[Collected material]

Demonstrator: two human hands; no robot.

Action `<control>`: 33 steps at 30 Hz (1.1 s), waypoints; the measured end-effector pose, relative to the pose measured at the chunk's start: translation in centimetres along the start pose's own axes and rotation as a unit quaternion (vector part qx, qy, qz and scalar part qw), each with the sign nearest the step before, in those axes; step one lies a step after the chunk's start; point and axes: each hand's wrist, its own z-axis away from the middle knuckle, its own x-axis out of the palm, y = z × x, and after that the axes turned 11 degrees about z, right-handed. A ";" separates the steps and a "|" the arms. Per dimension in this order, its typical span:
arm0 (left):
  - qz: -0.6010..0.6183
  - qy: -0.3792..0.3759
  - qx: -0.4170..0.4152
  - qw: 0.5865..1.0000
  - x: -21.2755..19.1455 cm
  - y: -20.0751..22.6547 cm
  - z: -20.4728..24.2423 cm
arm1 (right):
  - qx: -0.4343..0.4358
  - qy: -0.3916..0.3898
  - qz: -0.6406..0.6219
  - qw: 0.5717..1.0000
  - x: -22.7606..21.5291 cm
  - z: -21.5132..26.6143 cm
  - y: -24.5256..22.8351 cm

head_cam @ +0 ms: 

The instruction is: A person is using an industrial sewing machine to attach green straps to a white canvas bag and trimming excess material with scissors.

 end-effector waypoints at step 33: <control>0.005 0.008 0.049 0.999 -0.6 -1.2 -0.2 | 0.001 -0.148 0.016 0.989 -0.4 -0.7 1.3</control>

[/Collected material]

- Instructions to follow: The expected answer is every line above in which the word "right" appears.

- Exercise result:
Action `<control>`: 33 steps at 30 Hz (1.1 s), waypoints; the measured end-effector pose, relative to the pose measured at the chunk's start: translation in centimetres along the start pose's own axes and rotation as a unit quaternion (vector part qx, qy, qz and scalar part qw), each with the sign nearest the step before, in those axes; step one lies a step after the chunk's start; point and axes: each hand's wrist, its own z-axis away from the middle knuckle, its own x-axis out of the palm, y = z × x, and after that the axes turned 11 degrees about z, right-handed. A ";" separates the steps and a "|" the arms. Per dimension in this order, its typical span:
arm1 (right):

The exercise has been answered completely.